- **Exercise requirements**:
What lines of the data hold the string "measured"? Copy them all.

- **Data section**:

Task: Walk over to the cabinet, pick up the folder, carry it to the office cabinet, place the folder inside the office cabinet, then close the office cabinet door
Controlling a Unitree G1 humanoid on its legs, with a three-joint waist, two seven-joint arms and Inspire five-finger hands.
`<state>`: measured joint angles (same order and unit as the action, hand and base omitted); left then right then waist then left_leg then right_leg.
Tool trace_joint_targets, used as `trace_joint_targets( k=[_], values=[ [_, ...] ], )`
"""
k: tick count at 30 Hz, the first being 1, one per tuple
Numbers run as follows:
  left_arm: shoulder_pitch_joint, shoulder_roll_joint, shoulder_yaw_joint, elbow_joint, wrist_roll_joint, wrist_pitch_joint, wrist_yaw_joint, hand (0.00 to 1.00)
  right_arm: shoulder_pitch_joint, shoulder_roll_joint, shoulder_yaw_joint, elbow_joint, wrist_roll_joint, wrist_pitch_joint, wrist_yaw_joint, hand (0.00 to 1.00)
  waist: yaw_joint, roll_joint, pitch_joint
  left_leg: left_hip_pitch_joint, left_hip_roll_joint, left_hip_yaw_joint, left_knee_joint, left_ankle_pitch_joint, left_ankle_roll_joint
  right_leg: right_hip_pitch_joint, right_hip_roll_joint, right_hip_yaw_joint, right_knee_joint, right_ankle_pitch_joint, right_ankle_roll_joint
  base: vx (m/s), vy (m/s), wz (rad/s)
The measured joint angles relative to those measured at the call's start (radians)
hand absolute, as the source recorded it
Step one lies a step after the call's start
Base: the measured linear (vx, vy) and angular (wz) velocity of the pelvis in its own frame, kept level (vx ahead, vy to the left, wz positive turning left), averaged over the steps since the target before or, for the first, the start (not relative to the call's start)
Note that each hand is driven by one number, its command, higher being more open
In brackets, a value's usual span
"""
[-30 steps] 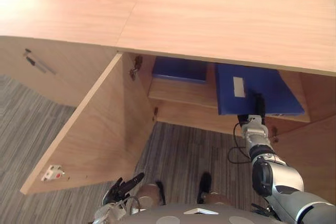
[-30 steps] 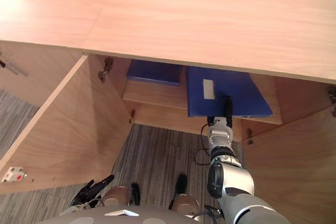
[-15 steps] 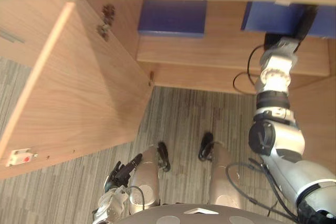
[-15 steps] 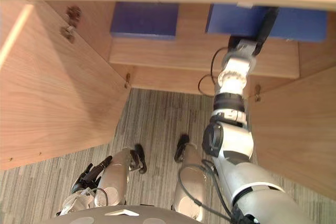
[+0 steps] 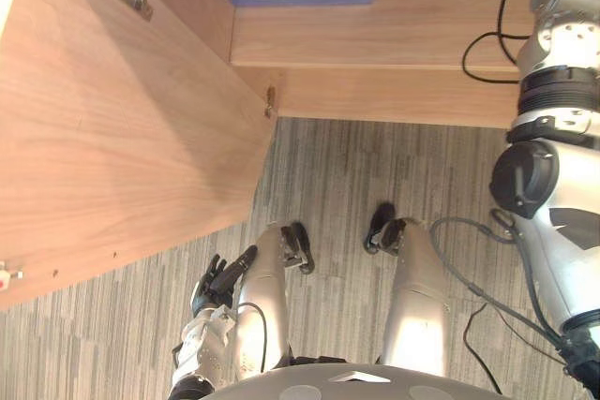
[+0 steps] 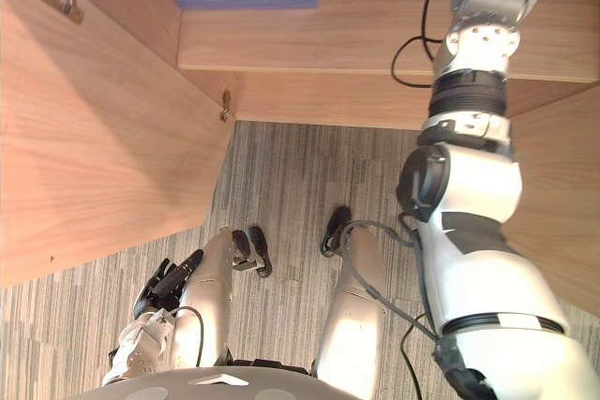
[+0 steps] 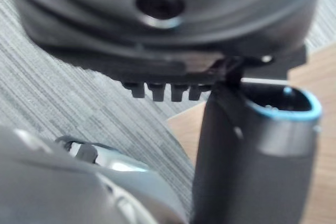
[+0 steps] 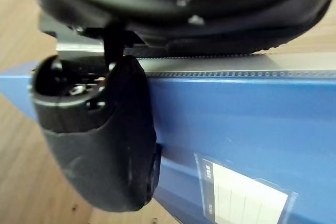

- **Response to the exercise**:
`<state>`: measured joint angles (same order and unit as the action, hand and base omitted); left then right then waist then left_leg then right_leg.
The measured joint angles relative to those measured at the call's start (radians)
Base: the measured linear (vx, vy) and angular (wz) velocity of the pelvis in its own frame, kept level (vx ahead, vy to the left, wz positive turning left), averaged over the steps since the target before or, for the first, the start (not relative to the call's start)

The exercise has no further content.